« Ce style de mes récits en hébreu est une création nouvelle, que j’ai bien méditée en mon cœur et dans mon esprit, et je me suis dit : faisons un style hébraïque qui soit vivant, qui parle de façon claire et exacte, comme parlent les gens de nos jours et dans nos régions, et que son âme soit juive ; et qu’il soit digne qu’on fasse avec lui des récits en hébreu pour les Juifs. »
Lettre de Mendele Moykher-Sforim à Yoyshue-Khone Ravnitski, 11 septembre 1906
Plus que tout autre écrivain yiddish et hébraïque, Mendele s’est distingué par le travail innovateur qu’il a mené sur le langage. L’expérimentation linguistique fait partie intégrante de son activité littéraire et son influence sur les deux langues est incommensurable.
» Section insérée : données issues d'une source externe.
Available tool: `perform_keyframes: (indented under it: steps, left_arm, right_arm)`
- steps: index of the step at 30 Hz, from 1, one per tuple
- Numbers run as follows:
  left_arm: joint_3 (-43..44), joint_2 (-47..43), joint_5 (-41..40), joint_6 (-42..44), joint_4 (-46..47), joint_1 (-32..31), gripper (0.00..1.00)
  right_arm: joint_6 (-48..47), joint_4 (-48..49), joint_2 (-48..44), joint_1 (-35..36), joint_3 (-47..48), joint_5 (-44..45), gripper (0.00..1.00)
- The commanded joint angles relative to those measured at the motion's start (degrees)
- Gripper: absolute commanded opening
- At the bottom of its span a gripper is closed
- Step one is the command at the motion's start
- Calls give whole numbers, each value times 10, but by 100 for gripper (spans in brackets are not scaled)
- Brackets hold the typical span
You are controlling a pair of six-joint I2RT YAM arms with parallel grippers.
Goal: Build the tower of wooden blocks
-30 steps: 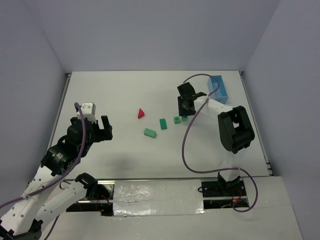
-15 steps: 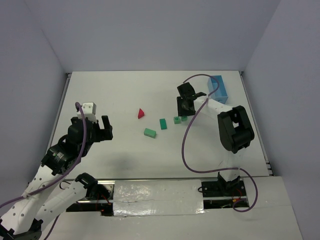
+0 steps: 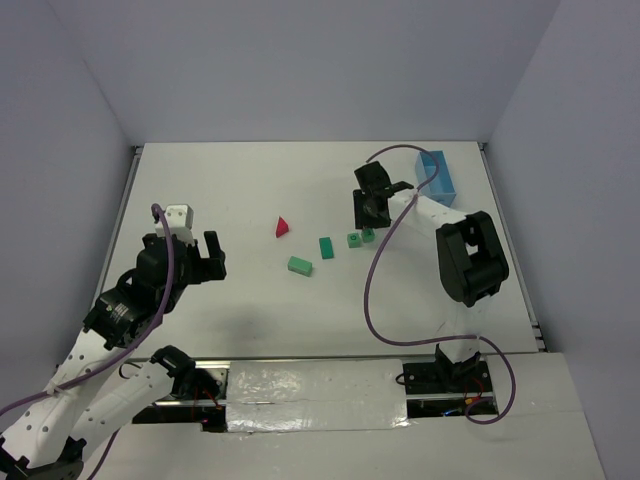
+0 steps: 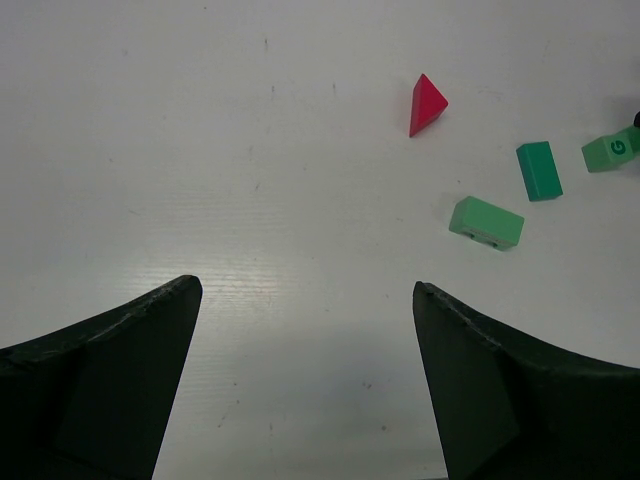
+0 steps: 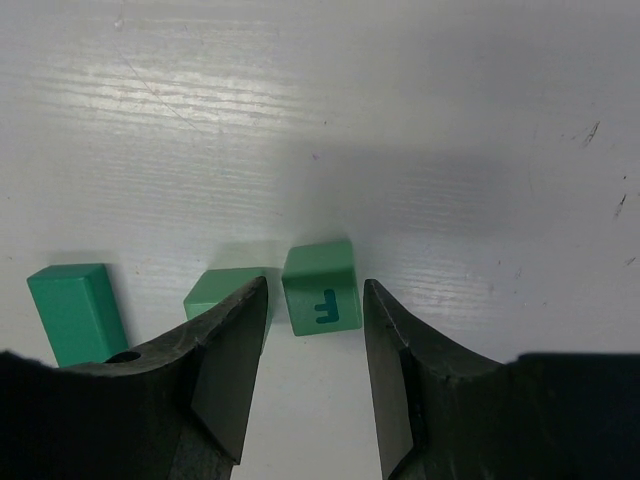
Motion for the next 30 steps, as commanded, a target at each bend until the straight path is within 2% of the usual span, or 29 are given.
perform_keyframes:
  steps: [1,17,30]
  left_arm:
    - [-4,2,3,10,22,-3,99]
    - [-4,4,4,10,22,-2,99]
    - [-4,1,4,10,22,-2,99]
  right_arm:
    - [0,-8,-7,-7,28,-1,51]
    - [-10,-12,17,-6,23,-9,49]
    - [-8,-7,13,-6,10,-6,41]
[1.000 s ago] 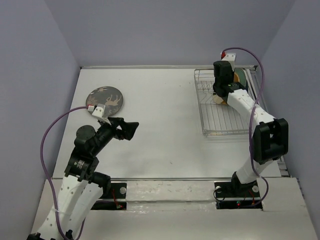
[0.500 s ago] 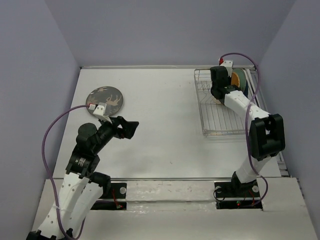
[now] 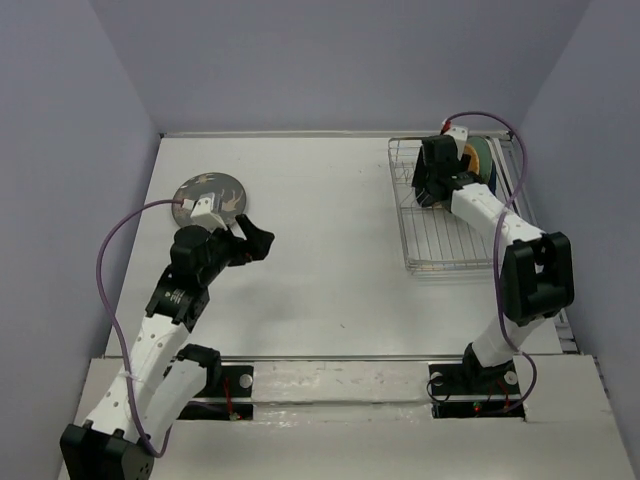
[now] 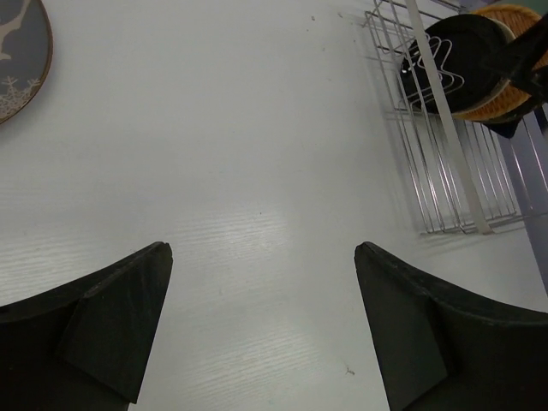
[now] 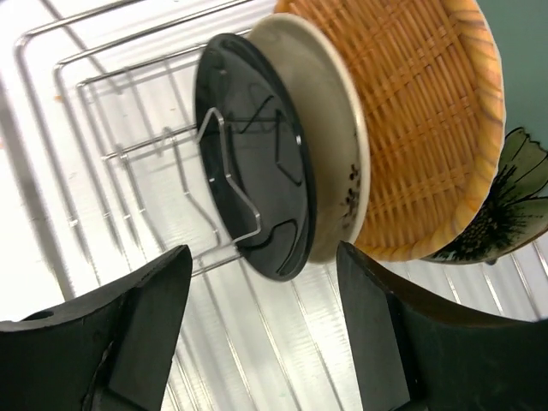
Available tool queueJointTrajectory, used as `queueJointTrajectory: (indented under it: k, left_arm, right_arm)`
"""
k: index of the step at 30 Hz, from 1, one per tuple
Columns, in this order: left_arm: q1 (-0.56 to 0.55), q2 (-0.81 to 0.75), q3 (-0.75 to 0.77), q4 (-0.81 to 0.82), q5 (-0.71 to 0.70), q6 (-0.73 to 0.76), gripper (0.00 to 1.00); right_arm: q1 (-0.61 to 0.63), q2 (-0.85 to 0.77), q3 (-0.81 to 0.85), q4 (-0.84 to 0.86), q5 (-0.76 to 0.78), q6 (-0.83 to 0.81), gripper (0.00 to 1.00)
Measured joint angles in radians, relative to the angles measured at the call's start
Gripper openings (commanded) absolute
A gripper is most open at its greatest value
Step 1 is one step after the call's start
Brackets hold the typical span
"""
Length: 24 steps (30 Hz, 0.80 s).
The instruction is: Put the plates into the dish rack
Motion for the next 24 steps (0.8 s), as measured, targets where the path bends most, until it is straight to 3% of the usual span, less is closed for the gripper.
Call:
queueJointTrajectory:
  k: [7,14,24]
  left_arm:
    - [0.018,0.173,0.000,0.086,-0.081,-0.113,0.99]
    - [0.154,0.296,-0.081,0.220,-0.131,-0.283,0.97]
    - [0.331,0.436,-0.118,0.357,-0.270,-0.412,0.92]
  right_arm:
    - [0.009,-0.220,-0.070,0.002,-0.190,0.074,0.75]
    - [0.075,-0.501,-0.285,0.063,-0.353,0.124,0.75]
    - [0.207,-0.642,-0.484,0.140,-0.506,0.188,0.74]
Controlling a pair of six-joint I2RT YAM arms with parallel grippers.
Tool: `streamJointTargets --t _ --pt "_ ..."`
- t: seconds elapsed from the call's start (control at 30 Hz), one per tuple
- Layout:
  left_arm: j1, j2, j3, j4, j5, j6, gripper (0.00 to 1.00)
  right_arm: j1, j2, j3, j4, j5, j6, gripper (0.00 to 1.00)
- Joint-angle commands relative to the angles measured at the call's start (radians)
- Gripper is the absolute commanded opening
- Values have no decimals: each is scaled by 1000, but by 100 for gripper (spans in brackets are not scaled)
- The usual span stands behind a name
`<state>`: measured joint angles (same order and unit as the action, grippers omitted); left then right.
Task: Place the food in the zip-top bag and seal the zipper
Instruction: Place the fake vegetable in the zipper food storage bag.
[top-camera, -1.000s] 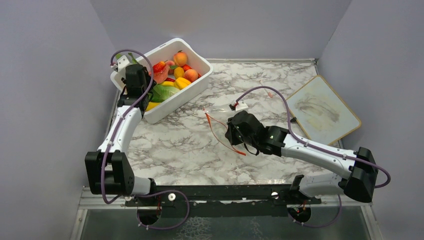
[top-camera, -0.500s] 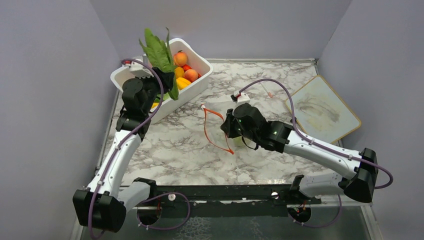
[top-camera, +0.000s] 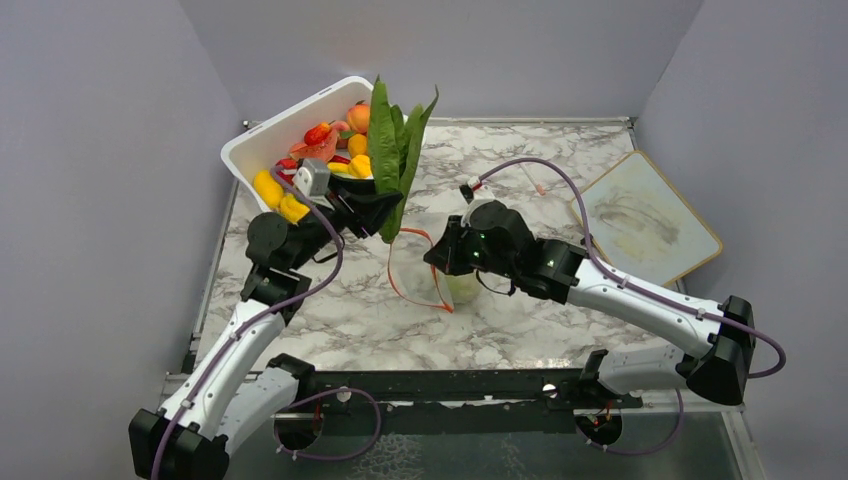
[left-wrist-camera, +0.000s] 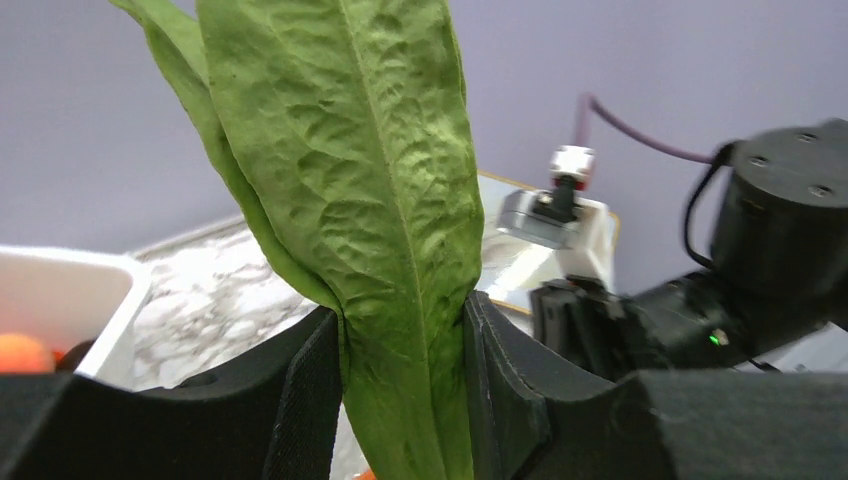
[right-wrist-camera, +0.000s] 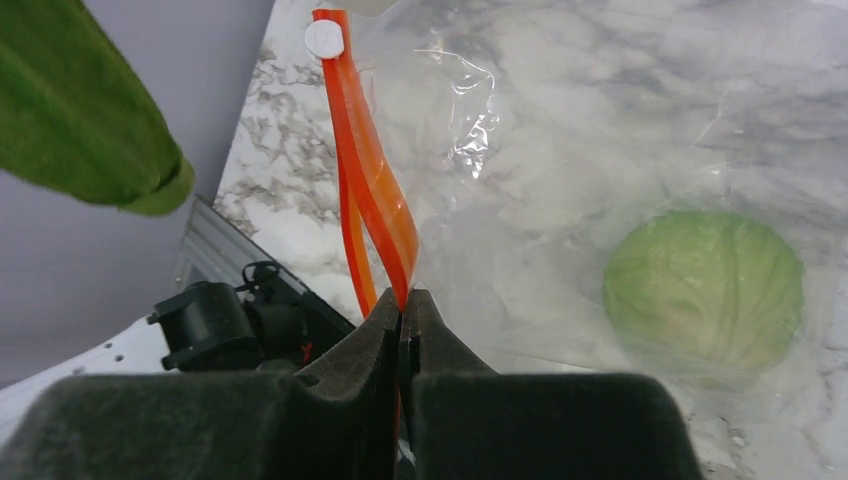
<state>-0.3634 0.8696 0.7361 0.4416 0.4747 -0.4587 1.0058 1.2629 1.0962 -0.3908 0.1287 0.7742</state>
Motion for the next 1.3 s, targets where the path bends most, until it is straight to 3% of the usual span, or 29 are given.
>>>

En yiddish, il a travaillé pendant des années à la création d’une langue transdialectale qui puisse être comprise dans différentes régions. En remaniant ses œuvres dans les années 1880 à 1900, il réduit notamment le nombre de mots d’origine slave – la part du vocabulaire yiddish qui varie selon la région – pour les remplacer par davantage de mots appartenant aux composantes germanique et hébraïque. La littérature yiddish moderne lui doit aussi d’avoir su varier et différencier les registres de langue et, tout particulièrement, d’avoir su transmettre le rythme et l’idiomatique de la langue parlée.
Mendele était également un excellent connaisseur de l’hébreu. Alors que ses premiers textes dans cette langue suivent encore le modèle du style maskilique – un style érudit, rigide et très ornementé – ses œuvres plus tardives ont véritablement révolutionné l’hébreu moderne. En 1886, après une période d’une vingtaine d’années où il n’a publié de la prose qu’en yiddish, il ouvre une nouvelle époque dans la littérature hébraïque avec sa nouvelle Beseyser raam (Au cœur de l’orage). Cet ouvrage arbore un nouveau style qui réunit de façon harmonieuse des éléments de toutes les couches historiques de la langue (la Bible, la Mishna, le Talmud, les prières, l’hébreu du Moyen-âge…) et s’éloigne des modèles figés caractéristiques du style maskilique. Le caractère novateur de Mendele s’observe aussi dans sa tentative d’inventer en hébreu un langage parlé sur la base du yiddish. Ces acquis ont profondément marqué la langue hébraïque (et ce, même au-delà de la langue littéraire) et perdurent jusqu’à nos jours.